Ecosystems relying on groundwater for some or all of their water needs are collectively referred to as groundwater-dependent ecosystems (GDEs). Although GDEs occur across many biomes, they are of greatest concern in drylands, where near-surface water availability is limited compared to humid environments. Water availability within dryland GDEs varies through time and space, as water tables rise and fall, generating surface flow in intermittent and perennial streams, while also providing water to unsaturated soils occupied by the roots of numerous plant species. Under natural conditions, the water table level fluctuates in response to seasonal and interannual climate forcings, resulting in spatially and temporally dynamic interconnections with plant roots and surface water. Natural variations in water availability support highly diverse ecosystems in which groundwater provides a reliable water supply, thermoregulation and/or unique habitat conditions depending on the expression of groundwater on, near or within the Earth’s surface18. In drylands, GDEs are important ‘island’ ecosystems that are often isolated by the surrounding xerophyte-dominated desert environment19. GDEs are often biodiversity hotspots with niche habitats that support rare and endemic species, and provide critical thermal and hydrologic refugia during dry seasons, droughts and long-term climate changes20. However, perturbations in groundwater quantity and quality regimes due to climate change and other anthropogenic stressors such as pumping are placing these GDE biodiversity hotspots under threat, which can result in a cascading series of negative effects on GDEs ranging from short-term water stress to the permanent loss of species and habitats. In addition, effects on GDEs can adversely affect a wide range of benefits they provide to society, including subsistence livelihoods, water quality regulation, streambank stabilization, flood risk reduction, climate regulation, recreational opportunities and cultural values21,22.

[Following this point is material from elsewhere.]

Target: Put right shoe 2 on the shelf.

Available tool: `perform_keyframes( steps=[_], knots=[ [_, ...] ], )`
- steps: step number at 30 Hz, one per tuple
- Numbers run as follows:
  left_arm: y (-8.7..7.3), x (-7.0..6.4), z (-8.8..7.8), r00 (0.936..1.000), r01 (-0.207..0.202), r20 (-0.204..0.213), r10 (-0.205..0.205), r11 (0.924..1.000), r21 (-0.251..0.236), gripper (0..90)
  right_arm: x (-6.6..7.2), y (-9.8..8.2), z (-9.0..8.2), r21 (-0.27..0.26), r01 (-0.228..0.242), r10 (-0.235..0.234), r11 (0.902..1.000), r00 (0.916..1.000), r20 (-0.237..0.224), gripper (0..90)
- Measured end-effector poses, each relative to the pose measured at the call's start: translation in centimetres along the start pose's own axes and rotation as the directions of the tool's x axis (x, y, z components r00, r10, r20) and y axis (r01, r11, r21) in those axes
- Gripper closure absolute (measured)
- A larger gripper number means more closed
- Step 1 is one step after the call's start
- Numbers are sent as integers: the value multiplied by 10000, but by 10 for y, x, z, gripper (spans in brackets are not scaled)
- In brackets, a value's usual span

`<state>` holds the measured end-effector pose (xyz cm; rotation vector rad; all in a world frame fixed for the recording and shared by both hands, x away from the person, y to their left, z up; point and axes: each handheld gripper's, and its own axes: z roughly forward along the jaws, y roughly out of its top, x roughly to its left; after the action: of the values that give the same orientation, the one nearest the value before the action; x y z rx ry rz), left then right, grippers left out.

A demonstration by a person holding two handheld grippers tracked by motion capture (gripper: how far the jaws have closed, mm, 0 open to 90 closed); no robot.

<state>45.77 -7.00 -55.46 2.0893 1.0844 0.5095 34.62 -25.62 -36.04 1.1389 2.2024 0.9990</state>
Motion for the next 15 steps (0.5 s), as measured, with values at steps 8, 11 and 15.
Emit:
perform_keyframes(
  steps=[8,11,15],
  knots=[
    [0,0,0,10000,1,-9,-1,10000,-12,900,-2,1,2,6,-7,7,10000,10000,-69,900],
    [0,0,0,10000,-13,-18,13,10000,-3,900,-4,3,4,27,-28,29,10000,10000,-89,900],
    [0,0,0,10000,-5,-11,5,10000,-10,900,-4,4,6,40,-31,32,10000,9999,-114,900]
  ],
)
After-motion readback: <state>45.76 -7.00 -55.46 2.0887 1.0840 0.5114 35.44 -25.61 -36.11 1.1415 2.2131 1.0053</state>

Knowing the location and extent of GDEs is a critical first step to monitor, manage and protect these important ecosystems. Nevertheless, spatial data on GDEs are lacking in many places globally. GDE mapping so far has been predominantly a localized process requiring time-consuming data collection, expert review and field studies to verify ecosystem access to groundwater. At the same time, GDE mapping at broader landscape scales (more than 50 km2) has become increasingly possible through remote sensing and spatial analyses3,23. GDE mapping on broad scales has been conducted in Australia3,24, California25, Central Asia26, Chile27, Oregon28,29, Nevada30, Netherlands31, Ireland32, South Africa33, Spain34 and Texas35. The most common GDE mapping methods use inference-based approaches, which rely on landscape indicators that include hydrologic features (for example, springs, wetlands and rivers supported by baseflow), and vegetation mapping from aerial or satellite imagery23. Recent advances in remote-sensing techniques, cloud computing, emerging datasets and machine learning have markedly improved land cover, vegetation and climate mapping over large spatial scales. However, machine learning applications for mapping GDEs have remained limited to specific geographic locations24,26,27,34, or at a coarse resolution (roughly 1 km) globally2. It is imperative that the global distribution and extent of GDEs be improved so that programmatic and policy decisions can protect these vulnerable dryland environments at appropriate management scales.

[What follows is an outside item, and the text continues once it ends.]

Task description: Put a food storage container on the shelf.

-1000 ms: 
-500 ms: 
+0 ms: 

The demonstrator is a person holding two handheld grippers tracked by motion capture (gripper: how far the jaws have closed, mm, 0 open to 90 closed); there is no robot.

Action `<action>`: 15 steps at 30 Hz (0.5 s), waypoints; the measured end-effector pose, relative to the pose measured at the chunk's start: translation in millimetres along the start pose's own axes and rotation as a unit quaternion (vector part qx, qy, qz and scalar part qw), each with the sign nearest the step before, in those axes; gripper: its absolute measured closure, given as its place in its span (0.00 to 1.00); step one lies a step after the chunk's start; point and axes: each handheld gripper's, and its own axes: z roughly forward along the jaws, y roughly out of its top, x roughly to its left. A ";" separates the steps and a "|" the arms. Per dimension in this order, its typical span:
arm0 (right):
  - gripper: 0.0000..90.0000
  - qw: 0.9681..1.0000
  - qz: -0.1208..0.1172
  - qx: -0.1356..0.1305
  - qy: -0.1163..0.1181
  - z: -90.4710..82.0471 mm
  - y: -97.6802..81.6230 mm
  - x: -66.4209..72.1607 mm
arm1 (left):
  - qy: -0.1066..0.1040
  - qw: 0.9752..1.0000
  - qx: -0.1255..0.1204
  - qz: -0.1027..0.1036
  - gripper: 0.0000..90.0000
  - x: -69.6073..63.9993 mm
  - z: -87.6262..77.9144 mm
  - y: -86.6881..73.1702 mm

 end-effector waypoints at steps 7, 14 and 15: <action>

Here, we use a random forest machine learning model to provide a high-resolution (1 arcsecond, roughly 30 m at the equator) spatially explicit global map of probable GDEs in dryland regions. The goals of our map are to: (1) generate a conservative (low) estimate of the likely presence and extent of GDEs; (2) provide a reproducible methodology that allows for periodic mapping to detect changes over time, and which can be refined for regional GDE mapping efforts at various scales using local data and expertise, as well as high-resolution satellite imagery; and (3) serve as a starting point for prioritizing policy and programmatic decisions to enhance GDE monitoring and in situ validation studies so that GDEs can be protected by relevant groups, organizations and governments across the globe. Our results show that more than half (53%) of mapped GDEs are potentially threatened by groundwater depletion and only 21% of GDEs exist on protected lands or in jurisdictions with sustainable groundwater management policies. Because GDE protection may need to be achieved through integrated policies or programmatic work instead of sustainable groundwater management laws that may not be tractable in politically unstable regions, we also examined the linkage of mapped GDEs with cultural and socio-economic factors within the Greater Sahel region of Africa. Finally, we discuss how our global GDE map and methodology can be used as a starting point to facilitate and improve policy and programmatic decisions at the local level.

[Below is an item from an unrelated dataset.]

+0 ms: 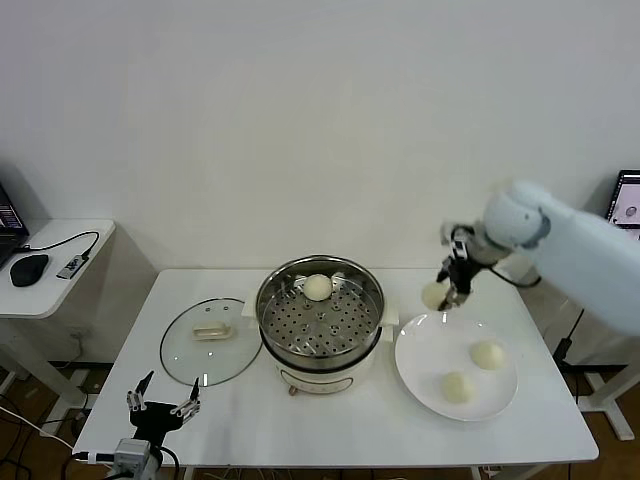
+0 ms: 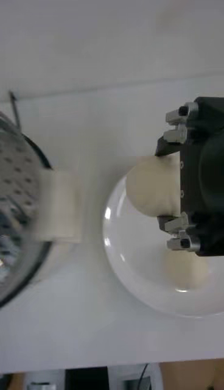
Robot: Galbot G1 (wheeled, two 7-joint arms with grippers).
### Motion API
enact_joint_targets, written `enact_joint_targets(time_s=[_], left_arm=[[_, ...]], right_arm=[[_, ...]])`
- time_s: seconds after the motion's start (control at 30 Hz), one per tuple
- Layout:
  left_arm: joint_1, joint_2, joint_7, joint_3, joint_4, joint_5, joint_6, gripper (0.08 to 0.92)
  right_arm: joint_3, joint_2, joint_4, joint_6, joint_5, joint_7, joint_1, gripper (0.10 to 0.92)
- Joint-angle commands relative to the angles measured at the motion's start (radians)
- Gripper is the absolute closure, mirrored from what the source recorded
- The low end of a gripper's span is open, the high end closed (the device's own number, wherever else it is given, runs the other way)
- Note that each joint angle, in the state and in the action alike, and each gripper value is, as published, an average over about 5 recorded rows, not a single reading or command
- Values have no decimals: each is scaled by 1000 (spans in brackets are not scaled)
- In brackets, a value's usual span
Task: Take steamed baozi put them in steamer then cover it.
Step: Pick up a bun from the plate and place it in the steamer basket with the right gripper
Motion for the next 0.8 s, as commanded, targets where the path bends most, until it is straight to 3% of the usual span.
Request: enact_joint_targets(time_s=[0.03,0.4,0.8], left_arm=[[21,7,-5,-3,-59,4,-1,177],[13,-2,-7,-8,-68,-9,1,177],[4,-4,-8,-10,-60,-15,1,177]], right_arm=[[-156,193,-39,-46,190,-30,262,423],[-176,505,-186,-81,210,-10,172,418],[-191,649,-337,-72,119,8,40,418]])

High-resolution GDE mapping
We combine 6 years (2015–2020) of Landsat 8 imagery, climate, topographic, groundwater and GDE training data (n = 34,454 training points; Extended Data Fig. 1 and Extended Data Table 1) to map the likely presence of both aquatic and terrestrial GDEs at roughly 30 m resolution across global drylands. Within our random forest model, training data are used within an ensemble of decision trees to perform a supervised classification resulting in each pixel being classified as a GDE or non-GDE. Given the global scale of our study and reliance on satellite-based indicators, this binary classification (GDE or non-GDE) occurs regardless of whether the GDE is aquatic or terrestrial, and slightly dependent (facultative) or entirely dependent (obligate) on groundwater but excludes subterranean GDEs that exist within aquifer formations. Characterizing the timing and nature of groundwater dependence requires intensive in situ field monitoring, such as isotopic studies that require localized field sampling and are not feasible at the global scale. Thus, the intention of our map is to provide an indication of where GDEs are most likely to exist across global drylands, and to provide a starting point for regionally refined mapping efforts and verification using local datasets, knowledge and targeted follow-on work.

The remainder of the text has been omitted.